On Mon, Jun 9, 2014 at 7:36 PM, Bill Gosper <billgosper@gmail.com> wrote:
Ideally, we might find formulas for a(x), c(x), d(x), and q(x). (I keep providing for b(x), but it always comes out identically 1. ?)
On Mon, Jun 9, 2014 at 4:30 AM, Bill Gosper <billgosper@gmail.com> wrote:
Rejected but juicy http://arxiv.org/abs/math/0703470 (p 9) describes the remarkable (to me, anyway) *polynomial* valued Somos4
s[0] = 0; s[1] = s[2] = 1; s[3] = -1; s[4] = x; s[n_Integer /; n > 4] := Factor[(s[n - 1]*s[n - 3] + s[n - 2]^2)/s[n - 4]]
In[536]:= s /@ Range[12]
Out[536]= {1, 1, -1, x, 1 + x, -1 - x + x^2, -1 - x - x^3, -x (2 + 3 x), 1 + 3 x + 3 x^2 - x^4 + x^5, -(1 + x) (-1 - 2 x + 2 x^2 + 3 x^3 - x^4 + x^5), -1 - 3 x - 3 x^2 - 5 x^3 - 9 x^4 - 3 x^5 + 2 x^6 - x^7, -x (-1 - x + x^2) (3 + 9 x + 9 x^2 + 5 x^3 + 2 x^4 + x^6)}
[Clipped: four variable relations] The polynomial degree goes up like n^2/16 plus a period 8 ripple.
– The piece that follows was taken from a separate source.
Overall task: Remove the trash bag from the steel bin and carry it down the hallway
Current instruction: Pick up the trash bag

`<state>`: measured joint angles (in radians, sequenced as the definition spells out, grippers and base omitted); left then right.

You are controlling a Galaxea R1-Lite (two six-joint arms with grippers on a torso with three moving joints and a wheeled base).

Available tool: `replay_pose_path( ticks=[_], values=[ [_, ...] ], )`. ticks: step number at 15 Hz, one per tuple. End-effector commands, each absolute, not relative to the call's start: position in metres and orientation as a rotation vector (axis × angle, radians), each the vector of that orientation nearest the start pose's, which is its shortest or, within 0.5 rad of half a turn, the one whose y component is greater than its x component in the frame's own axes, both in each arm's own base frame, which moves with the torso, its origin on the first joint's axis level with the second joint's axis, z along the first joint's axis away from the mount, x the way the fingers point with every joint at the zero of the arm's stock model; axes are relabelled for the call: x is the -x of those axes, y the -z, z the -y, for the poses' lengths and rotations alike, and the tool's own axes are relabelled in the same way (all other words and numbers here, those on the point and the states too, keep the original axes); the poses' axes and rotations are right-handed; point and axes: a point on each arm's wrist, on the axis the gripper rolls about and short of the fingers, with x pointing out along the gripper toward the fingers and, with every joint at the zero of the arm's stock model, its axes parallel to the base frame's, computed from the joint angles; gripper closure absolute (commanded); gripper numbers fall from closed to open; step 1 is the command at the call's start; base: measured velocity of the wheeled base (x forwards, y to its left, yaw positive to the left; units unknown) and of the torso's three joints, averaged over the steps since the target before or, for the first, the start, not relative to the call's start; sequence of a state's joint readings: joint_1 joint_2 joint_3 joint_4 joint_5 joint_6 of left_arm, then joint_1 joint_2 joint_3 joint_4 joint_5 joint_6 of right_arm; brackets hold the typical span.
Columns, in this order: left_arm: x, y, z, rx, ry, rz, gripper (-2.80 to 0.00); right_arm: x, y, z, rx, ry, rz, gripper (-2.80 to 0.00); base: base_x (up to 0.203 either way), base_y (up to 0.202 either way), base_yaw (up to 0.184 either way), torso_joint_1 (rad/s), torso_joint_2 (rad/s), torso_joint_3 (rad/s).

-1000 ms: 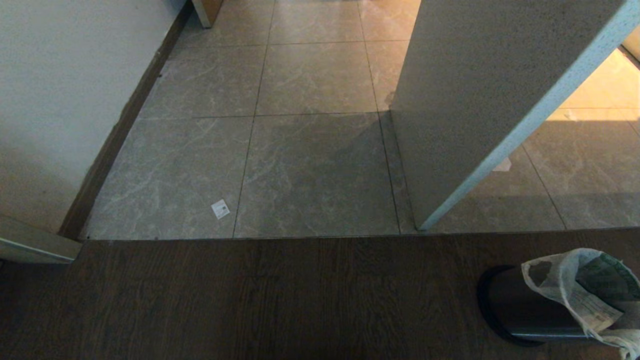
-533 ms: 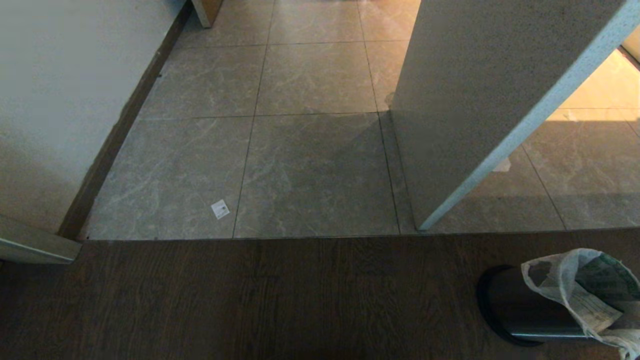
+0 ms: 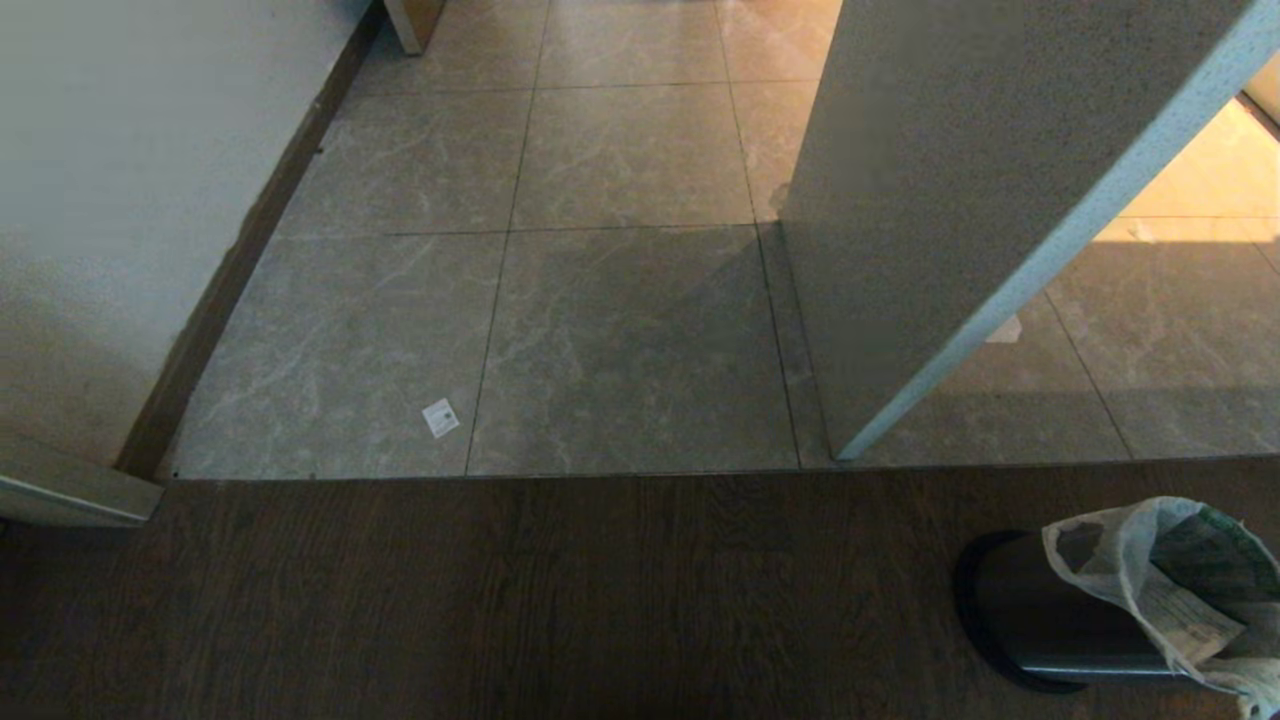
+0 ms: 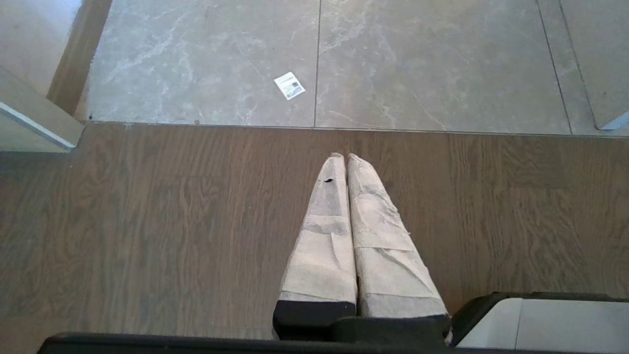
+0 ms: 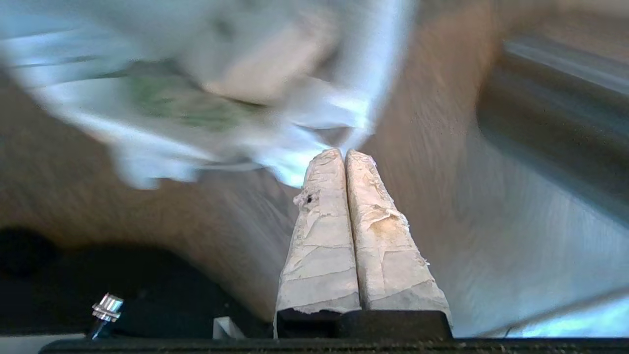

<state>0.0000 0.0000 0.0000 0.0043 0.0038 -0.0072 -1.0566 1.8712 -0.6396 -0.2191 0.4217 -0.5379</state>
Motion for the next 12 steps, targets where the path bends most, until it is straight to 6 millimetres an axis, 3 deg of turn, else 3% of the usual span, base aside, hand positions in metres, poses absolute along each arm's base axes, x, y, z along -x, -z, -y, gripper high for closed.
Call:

For x:=1, s[n] can be expressed in "closed form": a*c^n^2*EllipticTheta[1, d*n, q]: (0.31749282989638009698851538146011901061695 + 0.41577568158982458340525424882529254242763 I) (0.74320667986312908167383113199924669418636 - 0.69294655945321371719182977376188612597500 I)^n^2 EllipticTheta[ 1, (1.7554385915026838183474896476936322715588657 + 0.050402131298346764198930943819803546234487011 I) n, -0.43035475675354998492420504350604355525329714 - 0.63418111840450730747740547053917541440014778 I]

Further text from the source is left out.